Sports movies and classic American values have combined to form a brand new course for La Verne students that will surely get them thinking.

This semester, MSS 340 American Values in Sports Films was offered to ULV students for the first time. The class, taught by Paul Alvarez, athletic training and education program director and professor of movement and sports science, will not be offered in the fall but is expected to return for a second section in the spring of 2011, Alvarez said.

A similar class had been taught by a former faculty member on a monthly basis, however, Alvarez decided to bring the class back with a revamped format.

“I decided to do it similarly but on a weekly class basis,” Alvarez said.

The class is based around a list of 14 dominant American social values as noted by sociologist Robin Williams.

Each week, the class views an American sports film and looks at the ways in which these values are portrayed and received.
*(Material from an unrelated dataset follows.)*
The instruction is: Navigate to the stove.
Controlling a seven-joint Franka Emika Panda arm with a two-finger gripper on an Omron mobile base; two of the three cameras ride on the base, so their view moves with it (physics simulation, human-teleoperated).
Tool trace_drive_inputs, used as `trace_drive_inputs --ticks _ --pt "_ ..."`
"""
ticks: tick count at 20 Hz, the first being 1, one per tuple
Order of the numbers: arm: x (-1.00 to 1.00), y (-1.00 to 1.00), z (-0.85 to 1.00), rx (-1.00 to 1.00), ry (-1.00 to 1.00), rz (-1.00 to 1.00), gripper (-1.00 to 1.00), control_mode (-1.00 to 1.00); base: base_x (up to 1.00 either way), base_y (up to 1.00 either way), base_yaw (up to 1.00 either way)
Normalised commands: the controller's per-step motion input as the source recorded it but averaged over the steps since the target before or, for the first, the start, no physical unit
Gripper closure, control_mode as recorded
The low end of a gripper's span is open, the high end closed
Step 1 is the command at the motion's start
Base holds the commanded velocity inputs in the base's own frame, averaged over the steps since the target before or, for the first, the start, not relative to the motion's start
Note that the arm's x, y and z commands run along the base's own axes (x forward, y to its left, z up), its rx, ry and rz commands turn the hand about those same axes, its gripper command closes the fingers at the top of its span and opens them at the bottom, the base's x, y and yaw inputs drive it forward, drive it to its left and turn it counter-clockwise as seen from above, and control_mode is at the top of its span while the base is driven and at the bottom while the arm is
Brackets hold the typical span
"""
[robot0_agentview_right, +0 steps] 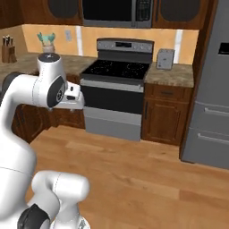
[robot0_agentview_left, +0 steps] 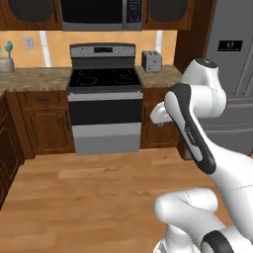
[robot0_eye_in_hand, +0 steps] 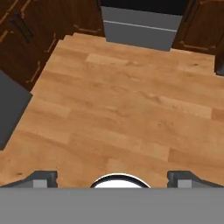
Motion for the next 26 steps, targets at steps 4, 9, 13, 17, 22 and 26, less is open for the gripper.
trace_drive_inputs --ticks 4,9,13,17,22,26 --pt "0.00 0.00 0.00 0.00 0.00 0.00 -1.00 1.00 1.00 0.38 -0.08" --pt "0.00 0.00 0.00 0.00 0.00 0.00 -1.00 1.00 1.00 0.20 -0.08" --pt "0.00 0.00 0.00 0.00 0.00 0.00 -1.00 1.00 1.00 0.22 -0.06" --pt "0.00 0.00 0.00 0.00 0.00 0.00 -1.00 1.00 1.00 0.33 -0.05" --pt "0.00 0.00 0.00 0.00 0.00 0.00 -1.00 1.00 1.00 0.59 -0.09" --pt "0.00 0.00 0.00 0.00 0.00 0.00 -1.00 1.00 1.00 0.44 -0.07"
Some of the films already viewed this semester include “The Karate Kid,” “Remember the Titans,” “Hoosiers,” “A League of Their Own” and “Rudy.”

Alvarez said that some things they have discussed already include relationships between blacks and whites, equality in sexuality, and gender inequality.

“We watch a movie and then we spend a few minutes after class trying to pick up some ideas,” Alvarez said.

Alvarez gives students some leading questions to get the ball rolling and the students take over from there.

Students are then expected to go home and write a reaction paper picking on what they feel are the dominant themes throughout the movie.

Often times Alvarez also has a faculty member attend the class to serve as a panelist.

Alvarez said that in the future he would like to transform the class into an interdisciplinary course that could be offered during January interterm.

Alvarez believes that doing so would reach more students and would take the course to the next level.

If the response of current students enrolled in the class is any indication, it will.

“We don’t just watch the movies. (Alvarez) gives us a different take,” Rydell Moore, a junior movement and sports science major, said.

“It’s not just a class where you get lectured all the time,” Hernandez, a senior movement and sports science major, said.

The class currently meets from 6:30-9:40 p.m. on Monday nights.